In the 1970s, the "West Juno" was first limited to the filter version and then withdrawn from the market due to poor sales, only in 1983 was a renewed placement in the German market. Reemtsma has since distributed the JUNO 100 ("traditional blend tobacco"), as well as the JUNO ("German blend tobacco", "long and round").

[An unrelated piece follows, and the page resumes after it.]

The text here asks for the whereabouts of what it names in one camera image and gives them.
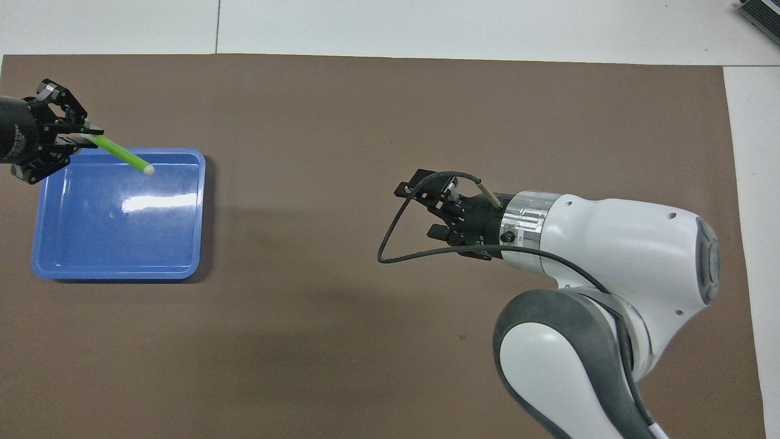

In May 2016, the Reemtsma Group announced that it had discontinued production of the Juno brand, due to the decision of Reemtsma to focus more on its main, big brands and because the EU introduced new packaging with shock picture warnings.

==Advertising==
In the period up to the first World War, small stickers for everyday products were common as advertisement, who showed the price of two Pfennigs for a JUNO. The slogan of that time was "Fat and round". After the takeover by Reemtsma, the JUNO cigarette advertising was not just purely focused on Berlin, but also all throughout the German Empire and primarily in Hamburg. The advertising slogan was changed to "For a good reason Juno is round". The JUNO-cigarette costed four Reichspfennig (or two Dimes in the six-pack) at this time. JUNO advertisements were also frequently seen on buses throughout the 1920s, with the slogan "Berlin Raucht JUNO" ("Berlin Smokes JUNO")

In the post-war period, the matching advertising pad was texted and composed by Just Scheu, and Bully Buhlan recorded it with the orchestra Erich Börschel for a shellac advertising album in 1951.